Because it's not really about the clothes, is it? It's about people on leashes and forced into sex acts they don't really want. Don't tell me that's not the BDSM scene, kinksters, because I have been there and done that and they don't give you a t-shirt because they want to see the bruises. I was groomed from age 15 by men who said things like "kids are naturally sexual" and "girls love kinky stuff." Men who sent me erotica, who told me everyone was naturally bisexual and had I ever considered experimenting with a girl, and how hot would that be, and did I think I'd ever record it on video and send it to them?

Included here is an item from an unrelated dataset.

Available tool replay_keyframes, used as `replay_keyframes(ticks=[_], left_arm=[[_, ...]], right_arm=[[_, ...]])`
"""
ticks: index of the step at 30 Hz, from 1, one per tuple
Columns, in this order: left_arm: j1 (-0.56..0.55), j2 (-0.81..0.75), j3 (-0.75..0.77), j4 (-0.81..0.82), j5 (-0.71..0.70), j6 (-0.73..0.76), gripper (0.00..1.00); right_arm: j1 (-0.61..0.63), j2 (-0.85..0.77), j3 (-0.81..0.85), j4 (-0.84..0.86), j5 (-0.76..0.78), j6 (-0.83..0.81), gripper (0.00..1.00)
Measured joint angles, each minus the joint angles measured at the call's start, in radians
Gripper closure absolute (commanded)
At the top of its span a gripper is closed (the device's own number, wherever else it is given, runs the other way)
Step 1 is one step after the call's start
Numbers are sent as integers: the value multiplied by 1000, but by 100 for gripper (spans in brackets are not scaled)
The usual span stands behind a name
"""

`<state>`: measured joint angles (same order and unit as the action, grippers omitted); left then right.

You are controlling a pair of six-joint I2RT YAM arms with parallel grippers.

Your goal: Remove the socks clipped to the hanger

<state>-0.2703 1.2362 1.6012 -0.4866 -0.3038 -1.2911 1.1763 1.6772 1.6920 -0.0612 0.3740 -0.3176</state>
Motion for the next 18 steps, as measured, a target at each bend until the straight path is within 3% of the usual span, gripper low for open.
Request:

A huge part of why this is being brought into the public sphere is to introduce kids to it who don't understand it and feel a flicker of arousal. Arousal in humans isn't just erotic, it can also be an indicator of fear, so anything children feel a little afraid of that turns out to be safer than expected can turn into a later fetish. Telling people those leather kinksters with people on a leash were just dressing up may have a very opposite effect to the one intended.

I'm so sick of people trying to shield their children from this instead of PROTECTING them and giving them the tools to understand how wrong it is. If you saw a stranger handing out candy from a van, you wouldn't say "oh, no need to worry about that, some people are just very generous with confectionery," would you? No. You'd warn your child that people who use those techniques are almost always very bad people, with ill intent toward children, and that if they are ever approached by such a person, they should run away and tell a trusted adult everything that happened.

Gay pride that's about being with the opposite sex? Fab. Dress up crazy, I don't care! But as soon as it's about "dominance/submission" relationships and fetishes, you're looking at grooming and recruitment. Stop shielding abusers. If these things were shown to children in a private home, it would be sexual abuse. Doing it on the public streets is no better.

summerofresistance · 22/06/2019 21:55

Did you see this? From today's Edinburgh Pride. Sounds dodgy AF.

They're going to post more about it later apparently.

In plain sight - 'Are Pride Parades Kid-Friendly? Parents Say Children Can Handle The Kink'
WeWantJustice · 23/06/2019 22:03

Maybe they have an older brother or sister who has just come out and is taking part, and the family wants to show its support. Grans and aunties also attend to support their young family members.

By watching displays of aggressive male sexuality and men with their arses hanging out? How does that support young lesbians?

Pride is a public event in a public space. It is not a night club setting.

So why the fuck are men behaving as though they're in their bedrooms? How is that gay pride, that's exhibitionism and that's why it's not suitable for children.

And this:

Being out and proud is hard, even now, and in some countries lethal. An open-air fuck fest isn't brave and empowering, and someone should have said no a long time ago, but was clearly too scared to. Now we have straight perverts taking over the LGBTQXYZLMNOP which basically makes homosexuality just another kink to them. It's insulting.

Abso-bloody lutely,. Being gay or lesbian or bisexual is not a fetish, like dressing up in rubber suits and displaying your arse in public.

And wild applause for everything @WombOfOnesOwn said.